The Sitka spruces and their fellows did indeed push up quick and straight, and they made possible a forestry of an entirely new sort, industrial in style and scale. It was anything but a recreation of the diverse natural woodland Britain had known before. Rather, it was intensive tree farming, using alien trees. The foresters were not charged with respecting the natural form of the landscape or the nature conservation value of potential planting sites. They had a simple economic objective - to produce lots of timber, quickly. And so over the hills of England, Wales and Scotland the great austere blocks of huddled f conifers began to spread, 150,000 hectares by 1939, and then at a gathering pace after World War Two: 310,000 hectares in the Fifties, 365,000 hectares in the Sixties. No matter that nobody liked it. No matter that much of our ancient broadleaved woodland, its value then unrecognised, was being cut down at the same time, no matter that sites of great landscape and conservation value were being swamped - the dark monoculture advanced remorselessly, until by 1980 the woodland cover of Great Britain, which in 1919 had been the lowest of any major European country, at less than 5 per cent of the land surface, had reached over 2m hectares, and had doubled. And then it hit the Flow Country.
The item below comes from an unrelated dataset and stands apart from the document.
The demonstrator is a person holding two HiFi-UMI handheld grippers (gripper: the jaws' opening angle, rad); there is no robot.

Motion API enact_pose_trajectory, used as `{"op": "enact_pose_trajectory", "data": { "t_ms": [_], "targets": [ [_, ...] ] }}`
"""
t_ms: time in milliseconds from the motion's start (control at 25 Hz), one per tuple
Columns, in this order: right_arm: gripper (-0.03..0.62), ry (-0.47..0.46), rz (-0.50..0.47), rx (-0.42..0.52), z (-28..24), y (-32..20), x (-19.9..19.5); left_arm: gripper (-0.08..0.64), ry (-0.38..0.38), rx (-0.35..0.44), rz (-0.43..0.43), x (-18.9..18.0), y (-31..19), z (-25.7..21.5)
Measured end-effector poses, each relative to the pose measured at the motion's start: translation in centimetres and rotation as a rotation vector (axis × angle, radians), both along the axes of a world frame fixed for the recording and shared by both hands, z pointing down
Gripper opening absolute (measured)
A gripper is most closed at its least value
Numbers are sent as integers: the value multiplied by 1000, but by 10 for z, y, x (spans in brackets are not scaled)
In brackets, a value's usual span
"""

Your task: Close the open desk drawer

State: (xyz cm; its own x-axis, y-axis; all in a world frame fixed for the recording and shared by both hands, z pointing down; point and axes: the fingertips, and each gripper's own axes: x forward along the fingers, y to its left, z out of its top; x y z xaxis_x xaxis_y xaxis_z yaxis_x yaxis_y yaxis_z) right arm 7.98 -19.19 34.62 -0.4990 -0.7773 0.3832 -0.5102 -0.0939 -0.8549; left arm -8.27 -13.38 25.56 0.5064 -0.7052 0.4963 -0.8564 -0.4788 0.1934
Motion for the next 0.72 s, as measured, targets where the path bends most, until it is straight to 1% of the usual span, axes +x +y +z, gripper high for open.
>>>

Of all the candidates for Britain's most extraordinary landscape, the Flow Country, the peatlands of Caithness and Sutherland in the far north of Scotland, must be near the top of the list. This is a region beyond the Highlands, both geographically and in spirit, a true wilderness: a vast open plain of quivering peat bog, dotted with thousands of dark pools (dubh lochans in Gaelic), whose nearest equivalent is the Arctic tundra. Stretching out for miles in every direction, it seems empty for seven or eight months of each year, but in spring it explodes into a short season of vivid life: flowers cover the peatlands, and a great pulse of millions of hatching insects draws in for nesting the most remarkable upland bird fauna in all of the British Isles.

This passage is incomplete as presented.